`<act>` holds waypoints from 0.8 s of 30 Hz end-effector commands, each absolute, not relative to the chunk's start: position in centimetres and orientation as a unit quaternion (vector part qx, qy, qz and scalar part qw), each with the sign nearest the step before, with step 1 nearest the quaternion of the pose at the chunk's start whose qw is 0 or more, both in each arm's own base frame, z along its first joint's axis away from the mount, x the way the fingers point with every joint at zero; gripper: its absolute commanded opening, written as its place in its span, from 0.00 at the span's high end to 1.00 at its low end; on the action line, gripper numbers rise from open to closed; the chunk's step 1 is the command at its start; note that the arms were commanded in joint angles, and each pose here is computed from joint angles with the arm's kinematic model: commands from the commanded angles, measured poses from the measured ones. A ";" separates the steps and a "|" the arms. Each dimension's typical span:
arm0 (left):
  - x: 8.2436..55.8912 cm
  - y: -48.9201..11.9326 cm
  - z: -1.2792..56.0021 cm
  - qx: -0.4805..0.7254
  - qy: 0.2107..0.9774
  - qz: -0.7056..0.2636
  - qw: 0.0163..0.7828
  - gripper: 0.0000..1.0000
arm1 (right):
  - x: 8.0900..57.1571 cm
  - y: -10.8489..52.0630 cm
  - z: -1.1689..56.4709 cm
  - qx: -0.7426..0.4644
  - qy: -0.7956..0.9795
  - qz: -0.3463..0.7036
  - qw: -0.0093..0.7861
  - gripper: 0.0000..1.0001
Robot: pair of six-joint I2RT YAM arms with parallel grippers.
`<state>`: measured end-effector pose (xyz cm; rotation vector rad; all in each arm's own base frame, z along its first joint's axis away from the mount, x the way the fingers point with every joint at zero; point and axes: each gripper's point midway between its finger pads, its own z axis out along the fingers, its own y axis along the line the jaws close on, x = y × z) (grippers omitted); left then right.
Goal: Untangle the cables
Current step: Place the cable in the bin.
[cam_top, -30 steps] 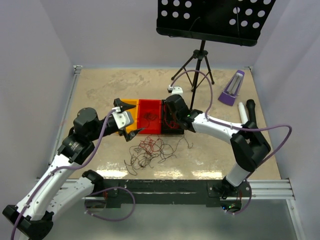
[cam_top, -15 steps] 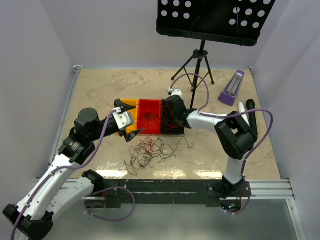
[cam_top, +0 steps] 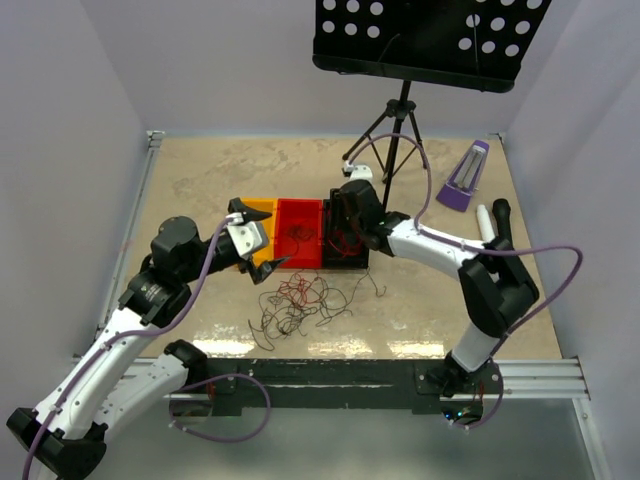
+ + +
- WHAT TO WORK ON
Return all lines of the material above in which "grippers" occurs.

- THE ANSWER
Robot: pair of six-joint I2RT YAM arms with parallel grippers.
`<state>`: measured end-effector pose (xyz cm; rotation vector rad; all in each arm's own base frame, z along its first joint's axis away from the mount, x the way the fingers point with every joint at zero; point and axes: each gripper's point midway between its finger pads, its own z axis out along the fingers, its own y axis along the line the jaws close on, x = y × z) (grippers omitted); left then right.

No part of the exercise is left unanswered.